Parmi les vétérans déployés, CMI l'incidence était de 28,9 pour cent ; dans les vétérans non-déployés, c'était de 15,8 pour cent.

« Un point clé est que 10 ans après la première guerre du golfe, CMI était toujours beaucoup plus répandu parmi déployé que les vétérans non-déployés, » Blanchard dit. « Mais une comparaison des études puisque la guerre propose que CMI puisse se baisser au fil du temps parmi les vétérans déployés tandis qu'il est essentiellement sans modification dans non-déployé. En 1995 quand les centres pour la lutte contre la maladie étudient la première fois a évalué les maladies des combattants de guerre du golfe, elle a recensé CMI parmi 44,7 pour cent de vétérans déployés et parmi 15 pour cent de vétérans non-déployés. »

Pour aider à comprendre la nature de CMI, Blanchard et ses collègues ont examiné les caractéristiques recherchant des associations entre CMI et un grand choix d'autres conditions médicales. Des conditions liées à CMI, tous ont été basés sur des sympt40mes plutôt que des découvertes d'inspection et d'essai en laboratoire (syndrome de fibromyalgie, syndrome de fatigue chronique, dyspepsie) excepté le syndrome métabolique.

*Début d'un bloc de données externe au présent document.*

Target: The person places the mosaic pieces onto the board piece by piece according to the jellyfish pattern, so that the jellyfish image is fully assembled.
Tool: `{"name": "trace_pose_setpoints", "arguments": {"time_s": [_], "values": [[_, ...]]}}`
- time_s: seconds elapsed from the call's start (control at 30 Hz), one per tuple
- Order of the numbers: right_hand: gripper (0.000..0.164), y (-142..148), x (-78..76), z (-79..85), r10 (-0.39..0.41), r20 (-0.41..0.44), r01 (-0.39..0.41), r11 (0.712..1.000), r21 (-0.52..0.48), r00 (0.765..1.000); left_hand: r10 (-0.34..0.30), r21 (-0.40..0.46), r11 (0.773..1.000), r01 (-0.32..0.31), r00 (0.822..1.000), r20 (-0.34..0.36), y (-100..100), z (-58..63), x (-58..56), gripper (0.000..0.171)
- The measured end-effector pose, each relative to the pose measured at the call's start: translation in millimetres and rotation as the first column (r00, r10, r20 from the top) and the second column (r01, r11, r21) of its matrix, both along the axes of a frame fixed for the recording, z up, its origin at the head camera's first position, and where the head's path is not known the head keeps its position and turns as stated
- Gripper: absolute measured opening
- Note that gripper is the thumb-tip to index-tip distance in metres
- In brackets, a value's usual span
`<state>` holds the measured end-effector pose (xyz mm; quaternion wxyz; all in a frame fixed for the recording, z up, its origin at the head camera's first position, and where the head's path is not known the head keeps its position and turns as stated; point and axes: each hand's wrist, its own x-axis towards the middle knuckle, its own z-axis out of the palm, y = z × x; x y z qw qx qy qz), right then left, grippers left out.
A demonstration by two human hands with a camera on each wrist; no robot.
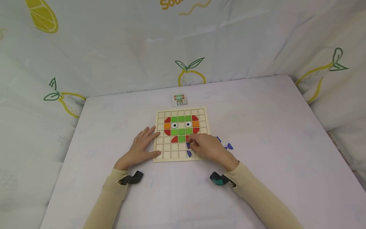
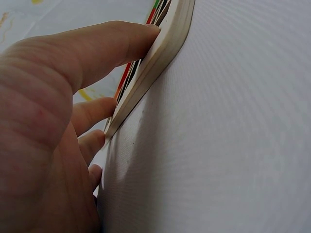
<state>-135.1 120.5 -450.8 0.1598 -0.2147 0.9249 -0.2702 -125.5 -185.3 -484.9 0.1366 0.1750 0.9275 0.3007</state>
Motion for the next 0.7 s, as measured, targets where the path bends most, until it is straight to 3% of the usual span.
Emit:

Le syndrome de fibromyalgie afflige des souffrants avec douleur persistante et répandue. Le syndrome de fatigue chronique laisse des souffrants avec une perte de neutralisation d'énergie. Tout en reconnaissant que ces conditions exercent des effets sérieux sur la santé et la qualité de vie des vétérans, Blanchard note qu'ils les deux sont basés sur des états subjectifs de sympt40me du patient.

Le diagnostic du syndrome métabolique, en revanche, est basé sur des patients remplissant au moins trois de cinq critères objectifs : pression artérielle élevée ; hauts niveaux des triglycérides dans le sang ; concentrations faibles de lipoprotéine lourde, également connues sous le nom de bon cholestérol ; niveaux élevés de glucose sanguin après le jeûne ; et une grande taille de taille.

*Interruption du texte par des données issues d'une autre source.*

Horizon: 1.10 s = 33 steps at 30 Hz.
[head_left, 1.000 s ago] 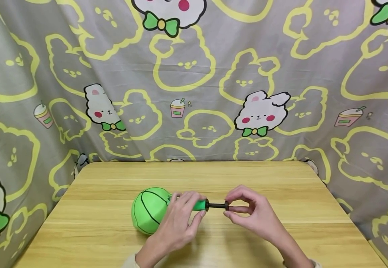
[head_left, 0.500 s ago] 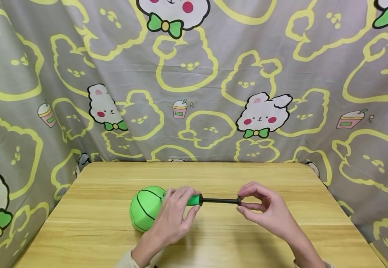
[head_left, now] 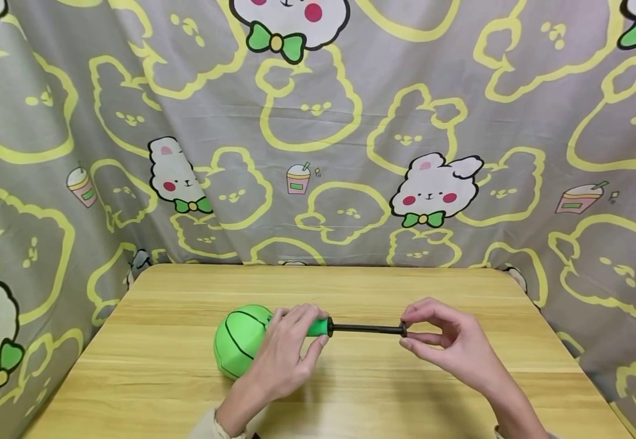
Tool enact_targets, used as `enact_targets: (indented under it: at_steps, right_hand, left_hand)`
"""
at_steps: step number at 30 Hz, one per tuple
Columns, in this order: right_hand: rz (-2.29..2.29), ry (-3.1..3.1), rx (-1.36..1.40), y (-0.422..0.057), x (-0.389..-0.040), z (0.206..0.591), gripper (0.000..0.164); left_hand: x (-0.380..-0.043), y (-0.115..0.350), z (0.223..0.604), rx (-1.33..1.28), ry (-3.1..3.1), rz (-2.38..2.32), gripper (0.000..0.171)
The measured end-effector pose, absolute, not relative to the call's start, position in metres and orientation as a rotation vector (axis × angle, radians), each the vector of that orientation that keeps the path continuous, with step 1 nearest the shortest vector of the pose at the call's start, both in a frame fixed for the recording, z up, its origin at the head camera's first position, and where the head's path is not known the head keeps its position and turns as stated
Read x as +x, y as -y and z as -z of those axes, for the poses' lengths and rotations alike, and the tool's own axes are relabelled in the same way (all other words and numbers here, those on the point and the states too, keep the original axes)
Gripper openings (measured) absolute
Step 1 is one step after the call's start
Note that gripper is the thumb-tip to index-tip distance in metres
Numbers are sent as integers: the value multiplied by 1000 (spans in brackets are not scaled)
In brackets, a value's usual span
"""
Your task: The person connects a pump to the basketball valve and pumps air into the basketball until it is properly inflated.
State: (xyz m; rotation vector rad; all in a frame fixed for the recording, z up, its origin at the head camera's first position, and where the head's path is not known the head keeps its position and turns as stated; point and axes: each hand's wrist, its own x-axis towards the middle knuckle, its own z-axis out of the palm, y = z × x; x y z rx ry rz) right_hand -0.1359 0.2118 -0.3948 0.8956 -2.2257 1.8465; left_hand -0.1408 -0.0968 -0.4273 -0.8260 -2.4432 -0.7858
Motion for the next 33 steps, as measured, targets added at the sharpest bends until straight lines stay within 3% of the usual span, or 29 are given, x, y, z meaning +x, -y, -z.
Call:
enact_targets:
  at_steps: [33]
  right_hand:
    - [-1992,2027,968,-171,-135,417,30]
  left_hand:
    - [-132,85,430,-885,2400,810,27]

Dans les vétérans déployés et non-déployés diagnostiqués avec CMI, la prévalence du syndrome métabolique était deux fois celle des vétérans ne souffrant pas de CMI. Le syndrome métabolique est associé au risque de décès multiple de la maladie coronarienne.

Les « médecins doivent se rendre compte des manifestations potentielles de CMI et de la nécessité de les traiter, et le syndrome métabolique est un exemple principal, » Blanchard dit. « Il y a bien un morceau de la littérature sur cette condition, et il y a des opérations que les médecins peuvent encourager leurs patients à prendre, comme l'exercice, la gestion du stress et suivre un régime accrus pour réduire la graisse abdominale, qui peut diminuer ses effets. »

De plus, certaines des différentes composantes de risque pour la santé du syndrome métabolique peuvent être traitées avec les médicaments actuellement disponibles.

Chercheurs également interviewés pour des facteurs avant le temps au service qui a affecté le risque CMI, regardant l'âge, la race, et d'autres facteurs démographiques, caractéristiques militaires, ainsi que l'histoire médicale et psychiatrique.

La « histoire des conditions psychiatriques avant le service semble mettre des vétérans de manière significative à un risque accru de CMI, » Blanchard dit. « Ceci ne devrait pas être pris comme signe que CMI est tout dans la tête du vétéran : la condition a les manifestations matérielles qui sont très réelles, y compris des conditions objectivement définies telles que le syndrome métabolique. »

Blanchard et d'autres suspect CMI peuvent être branchés aux pannes dans les systèmes de fuselage qui répondent à la tension, telle que le système nerveux. La tension de champ de bataille peut aider à déclencher le trouble dans les vétérans déployés. Les vétérans qui développent CMI sans servir dans le domaine du combat peuvent répondre à d'autres types de tension de durée, tels que le divorce, la pression de fonction ou une mort dans la famille.

Blanchard actuel conduit une étude complémentaire de 100 personnes avec CMI et 100 sans CMI. L'étude comprend un bilan considérable des systèmes de la réponse au stress des participants.